Task instructions >>
Your answer must consist solely of the lines from the start of the entries below through the line with "task: trace the outline of every instance of the black", unchanged.

************

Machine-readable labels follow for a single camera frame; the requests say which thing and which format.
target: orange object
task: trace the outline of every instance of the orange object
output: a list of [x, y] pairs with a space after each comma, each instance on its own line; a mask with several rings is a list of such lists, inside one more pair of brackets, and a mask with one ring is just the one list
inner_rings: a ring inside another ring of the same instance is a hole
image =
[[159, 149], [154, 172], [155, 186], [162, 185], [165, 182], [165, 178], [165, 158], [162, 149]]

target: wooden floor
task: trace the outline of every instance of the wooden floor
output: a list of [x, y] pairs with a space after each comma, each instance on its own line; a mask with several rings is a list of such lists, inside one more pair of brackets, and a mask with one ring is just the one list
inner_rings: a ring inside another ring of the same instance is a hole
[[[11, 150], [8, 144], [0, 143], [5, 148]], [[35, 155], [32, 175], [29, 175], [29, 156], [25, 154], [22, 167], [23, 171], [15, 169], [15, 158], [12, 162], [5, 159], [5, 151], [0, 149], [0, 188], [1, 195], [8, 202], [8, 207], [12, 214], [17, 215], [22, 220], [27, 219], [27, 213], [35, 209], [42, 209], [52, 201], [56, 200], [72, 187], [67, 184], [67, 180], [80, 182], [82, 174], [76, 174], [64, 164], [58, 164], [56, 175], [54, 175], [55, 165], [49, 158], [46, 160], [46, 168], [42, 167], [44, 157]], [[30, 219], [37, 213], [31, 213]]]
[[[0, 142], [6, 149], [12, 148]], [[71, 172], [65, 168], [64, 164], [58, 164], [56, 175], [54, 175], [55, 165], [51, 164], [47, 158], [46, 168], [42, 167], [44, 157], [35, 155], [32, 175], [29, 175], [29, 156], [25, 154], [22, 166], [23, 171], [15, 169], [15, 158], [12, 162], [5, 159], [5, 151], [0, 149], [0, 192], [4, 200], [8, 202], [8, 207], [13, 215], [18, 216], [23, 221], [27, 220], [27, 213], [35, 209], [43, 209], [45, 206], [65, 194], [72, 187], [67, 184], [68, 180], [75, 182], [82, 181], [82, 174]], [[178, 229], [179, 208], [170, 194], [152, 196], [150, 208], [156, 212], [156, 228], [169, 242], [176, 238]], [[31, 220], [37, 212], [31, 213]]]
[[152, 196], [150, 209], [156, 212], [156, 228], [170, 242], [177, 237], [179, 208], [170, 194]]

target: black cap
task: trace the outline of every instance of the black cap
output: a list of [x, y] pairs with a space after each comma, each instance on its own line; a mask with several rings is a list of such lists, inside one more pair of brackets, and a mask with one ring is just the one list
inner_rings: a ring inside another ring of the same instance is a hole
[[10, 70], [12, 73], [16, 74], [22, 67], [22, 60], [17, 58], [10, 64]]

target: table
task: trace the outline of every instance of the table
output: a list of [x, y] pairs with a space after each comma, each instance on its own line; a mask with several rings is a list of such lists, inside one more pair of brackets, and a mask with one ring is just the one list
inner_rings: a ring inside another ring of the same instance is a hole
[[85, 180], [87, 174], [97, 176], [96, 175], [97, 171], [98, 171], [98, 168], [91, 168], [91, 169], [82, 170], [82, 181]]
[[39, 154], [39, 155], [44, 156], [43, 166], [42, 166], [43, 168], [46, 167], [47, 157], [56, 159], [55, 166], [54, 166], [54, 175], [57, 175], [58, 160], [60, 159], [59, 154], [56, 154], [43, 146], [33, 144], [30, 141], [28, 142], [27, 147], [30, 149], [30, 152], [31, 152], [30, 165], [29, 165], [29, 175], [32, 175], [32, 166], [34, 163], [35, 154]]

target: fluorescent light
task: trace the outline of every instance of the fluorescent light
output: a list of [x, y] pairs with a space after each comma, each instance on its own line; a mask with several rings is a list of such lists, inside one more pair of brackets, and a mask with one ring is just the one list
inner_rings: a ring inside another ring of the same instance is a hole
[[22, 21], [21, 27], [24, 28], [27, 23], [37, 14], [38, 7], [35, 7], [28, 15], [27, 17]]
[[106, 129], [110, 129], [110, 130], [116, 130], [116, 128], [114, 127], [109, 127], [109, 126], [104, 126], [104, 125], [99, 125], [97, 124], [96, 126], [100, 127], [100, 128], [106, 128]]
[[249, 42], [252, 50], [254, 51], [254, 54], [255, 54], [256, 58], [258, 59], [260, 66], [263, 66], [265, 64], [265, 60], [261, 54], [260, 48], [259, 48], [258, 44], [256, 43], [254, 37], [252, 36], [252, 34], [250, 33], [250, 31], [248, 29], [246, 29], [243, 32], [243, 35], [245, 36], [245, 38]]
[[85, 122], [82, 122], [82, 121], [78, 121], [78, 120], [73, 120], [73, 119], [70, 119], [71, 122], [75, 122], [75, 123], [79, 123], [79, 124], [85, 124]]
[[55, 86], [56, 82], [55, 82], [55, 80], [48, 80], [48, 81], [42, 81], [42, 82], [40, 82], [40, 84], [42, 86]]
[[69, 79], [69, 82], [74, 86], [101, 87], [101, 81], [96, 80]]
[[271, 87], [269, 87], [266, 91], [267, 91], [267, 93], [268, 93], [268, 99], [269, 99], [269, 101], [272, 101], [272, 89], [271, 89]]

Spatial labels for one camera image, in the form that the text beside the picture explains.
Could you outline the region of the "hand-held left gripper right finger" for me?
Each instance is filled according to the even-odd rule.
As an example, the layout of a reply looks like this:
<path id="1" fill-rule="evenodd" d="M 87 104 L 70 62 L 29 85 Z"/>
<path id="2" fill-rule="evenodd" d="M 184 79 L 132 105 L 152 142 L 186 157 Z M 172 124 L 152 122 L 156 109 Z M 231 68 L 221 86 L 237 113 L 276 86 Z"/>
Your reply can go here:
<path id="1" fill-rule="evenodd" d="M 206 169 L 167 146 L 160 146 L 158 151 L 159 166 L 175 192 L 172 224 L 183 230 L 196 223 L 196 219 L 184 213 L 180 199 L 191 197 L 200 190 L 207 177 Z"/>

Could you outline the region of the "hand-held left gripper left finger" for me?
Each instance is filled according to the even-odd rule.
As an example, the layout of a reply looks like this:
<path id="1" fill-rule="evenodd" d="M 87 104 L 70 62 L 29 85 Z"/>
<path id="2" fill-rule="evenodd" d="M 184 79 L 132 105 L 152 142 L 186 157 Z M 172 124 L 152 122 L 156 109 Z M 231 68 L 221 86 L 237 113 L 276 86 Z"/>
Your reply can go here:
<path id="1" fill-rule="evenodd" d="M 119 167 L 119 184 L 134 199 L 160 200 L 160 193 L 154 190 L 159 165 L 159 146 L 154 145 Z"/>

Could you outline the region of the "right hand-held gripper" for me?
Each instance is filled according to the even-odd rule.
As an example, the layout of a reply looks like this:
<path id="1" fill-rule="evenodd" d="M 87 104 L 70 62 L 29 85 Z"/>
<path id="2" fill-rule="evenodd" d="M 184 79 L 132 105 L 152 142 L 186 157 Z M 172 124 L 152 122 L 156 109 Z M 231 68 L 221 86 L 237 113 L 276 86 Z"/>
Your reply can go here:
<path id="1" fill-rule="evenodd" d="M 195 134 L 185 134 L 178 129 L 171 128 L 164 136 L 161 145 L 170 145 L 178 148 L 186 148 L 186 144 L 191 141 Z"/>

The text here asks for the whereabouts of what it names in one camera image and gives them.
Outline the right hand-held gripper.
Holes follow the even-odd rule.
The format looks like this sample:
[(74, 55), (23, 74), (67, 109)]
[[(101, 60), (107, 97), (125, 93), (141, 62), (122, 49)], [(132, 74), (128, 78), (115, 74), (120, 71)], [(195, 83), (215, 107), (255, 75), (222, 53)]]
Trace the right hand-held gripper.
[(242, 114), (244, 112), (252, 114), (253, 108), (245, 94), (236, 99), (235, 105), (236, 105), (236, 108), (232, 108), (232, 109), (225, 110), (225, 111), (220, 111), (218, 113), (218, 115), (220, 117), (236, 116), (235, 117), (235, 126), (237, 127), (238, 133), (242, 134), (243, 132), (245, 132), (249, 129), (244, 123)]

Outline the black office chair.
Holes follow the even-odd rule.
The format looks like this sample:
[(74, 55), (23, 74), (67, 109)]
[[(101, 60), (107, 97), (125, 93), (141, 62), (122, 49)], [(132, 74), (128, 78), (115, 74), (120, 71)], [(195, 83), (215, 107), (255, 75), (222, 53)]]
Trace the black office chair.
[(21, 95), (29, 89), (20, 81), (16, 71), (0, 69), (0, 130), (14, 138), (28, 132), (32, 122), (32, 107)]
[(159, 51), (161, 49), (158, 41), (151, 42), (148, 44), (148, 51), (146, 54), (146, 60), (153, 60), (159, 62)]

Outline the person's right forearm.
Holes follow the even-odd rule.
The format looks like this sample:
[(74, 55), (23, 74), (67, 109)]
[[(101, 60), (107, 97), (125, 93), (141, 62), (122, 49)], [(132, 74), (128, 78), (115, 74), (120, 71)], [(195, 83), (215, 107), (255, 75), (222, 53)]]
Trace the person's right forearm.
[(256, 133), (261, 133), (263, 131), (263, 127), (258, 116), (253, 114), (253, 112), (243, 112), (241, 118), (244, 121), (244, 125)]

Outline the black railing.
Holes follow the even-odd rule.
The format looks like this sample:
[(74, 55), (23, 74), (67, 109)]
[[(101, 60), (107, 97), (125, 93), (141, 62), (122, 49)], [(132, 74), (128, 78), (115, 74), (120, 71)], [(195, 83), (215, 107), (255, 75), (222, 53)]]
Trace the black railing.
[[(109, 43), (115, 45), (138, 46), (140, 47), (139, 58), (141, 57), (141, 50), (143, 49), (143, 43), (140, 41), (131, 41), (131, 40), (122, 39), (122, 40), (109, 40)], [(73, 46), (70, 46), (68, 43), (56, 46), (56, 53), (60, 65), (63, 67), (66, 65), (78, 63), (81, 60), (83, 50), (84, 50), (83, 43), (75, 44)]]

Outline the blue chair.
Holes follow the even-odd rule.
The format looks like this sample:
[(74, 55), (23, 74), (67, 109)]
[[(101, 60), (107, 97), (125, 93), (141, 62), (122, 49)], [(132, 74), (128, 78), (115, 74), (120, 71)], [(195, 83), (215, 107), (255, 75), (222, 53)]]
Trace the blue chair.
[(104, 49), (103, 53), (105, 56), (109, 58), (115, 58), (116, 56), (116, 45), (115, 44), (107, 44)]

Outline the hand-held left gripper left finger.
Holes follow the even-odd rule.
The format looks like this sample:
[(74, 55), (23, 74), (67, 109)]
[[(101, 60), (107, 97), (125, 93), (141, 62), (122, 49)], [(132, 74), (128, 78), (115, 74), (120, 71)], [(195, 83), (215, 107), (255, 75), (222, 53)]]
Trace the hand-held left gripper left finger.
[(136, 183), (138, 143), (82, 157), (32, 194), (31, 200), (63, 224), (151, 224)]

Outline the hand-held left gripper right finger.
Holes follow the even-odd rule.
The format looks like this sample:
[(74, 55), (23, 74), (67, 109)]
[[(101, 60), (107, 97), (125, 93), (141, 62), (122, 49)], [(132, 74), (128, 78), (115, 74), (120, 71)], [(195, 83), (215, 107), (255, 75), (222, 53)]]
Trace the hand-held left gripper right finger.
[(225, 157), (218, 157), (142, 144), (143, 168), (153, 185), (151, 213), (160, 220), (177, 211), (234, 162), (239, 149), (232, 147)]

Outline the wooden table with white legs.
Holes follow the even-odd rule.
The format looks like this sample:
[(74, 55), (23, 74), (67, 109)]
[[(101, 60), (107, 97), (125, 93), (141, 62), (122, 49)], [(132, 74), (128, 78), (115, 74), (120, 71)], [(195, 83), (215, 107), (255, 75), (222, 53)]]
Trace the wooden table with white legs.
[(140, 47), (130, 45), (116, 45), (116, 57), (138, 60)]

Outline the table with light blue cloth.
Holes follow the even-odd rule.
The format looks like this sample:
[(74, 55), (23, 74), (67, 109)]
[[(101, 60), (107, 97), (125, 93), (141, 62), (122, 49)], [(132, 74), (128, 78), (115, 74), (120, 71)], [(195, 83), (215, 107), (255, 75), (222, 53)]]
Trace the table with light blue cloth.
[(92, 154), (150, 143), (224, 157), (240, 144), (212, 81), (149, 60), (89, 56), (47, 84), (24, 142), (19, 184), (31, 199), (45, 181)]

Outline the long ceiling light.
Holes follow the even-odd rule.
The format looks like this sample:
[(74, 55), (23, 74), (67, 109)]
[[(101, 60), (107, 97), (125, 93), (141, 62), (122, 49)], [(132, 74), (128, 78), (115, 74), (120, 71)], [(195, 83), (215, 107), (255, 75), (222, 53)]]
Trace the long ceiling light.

************

Result >>
Machine-readable labels follow for a single camera frame; the requests say which thing and which format.
target: orange object
task: trace the outline of every instance of the orange object
output: a list of [x, y] pairs with a space after each comma, each instance on its own line; a mask with several rings is a list of such lists, inside one more pair of brackets, and a mask with one ring is just the one list
inner_rings: a ring inside another ring of the same instance is a hole
image =
[[159, 149], [154, 172], [155, 186], [162, 185], [165, 182], [165, 178], [165, 158], [162, 149]]

target: wooden floor
task: trace the outline of every instance of the wooden floor
output: a list of [x, y] pairs with a space after each comma, each instance on its own line; a mask with several rings is a list of such lists, inside one more pair of brackets, and a mask with one ring is just the one list
inner_rings: a ring inside another ring of the same instance is a hole
[[[11, 150], [8, 144], [0, 143], [5, 148]], [[35, 155], [32, 175], [29, 175], [29, 156], [25, 154], [22, 167], [23, 171], [15, 169], [15, 158], [12, 162], [5, 159], [5, 151], [0, 149], [0, 188], [1, 195], [8, 202], [8, 207], [12, 214], [17, 215], [22, 220], [27, 219], [27, 213], [35, 209], [42, 209], [52, 201], [56, 200], [72, 187], [67, 184], [67, 180], [80, 182], [82, 174], [76, 174], [64, 164], [58, 164], [56, 175], [54, 175], [55, 165], [49, 158], [46, 160], [46, 168], [42, 167], [44, 157]], [[30, 219], [37, 213], [31, 213]]]
[[[0, 142], [6, 149], [12, 148]], [[71, 172], [65, 168], [64, 164], [58, 164], [56, 175], [54, 175], [55, 165], [51, 164], [47, 158], [46, 168], [42, 167], [44, 157], [35, 155], [32, 175], [29, 175], [29, 156], [25, 154], [22, 166], [23, 171], [15, 169], [15, 158], [12, 162], [5, 159], [5, 151], [0, 149], [0, 192], [4, 200], [8, 202], [8, 207], [13, 215], [18, 216], [23, 221], [27, 220], [27, 213], [35, 209], [43, 209], [45, 206], [65, 194], [72, 187], [67, 184], [68, 180], [75, 182], [82, 181], [82, 174]], [[178, 229], [179, 208], [170, 194], [152, 196], [150, 208], [156, 212], [156, 228], [169, 242], [176, 238]], [[31, 220], [37, 212], [31, 213]]]
[[152, 196], [150, 209], [156, 212], [156, 228], [170, 242], [177, 237], [179, 208], [170, 194]]

target: black cap
task: trace the outline of every instance of the black cap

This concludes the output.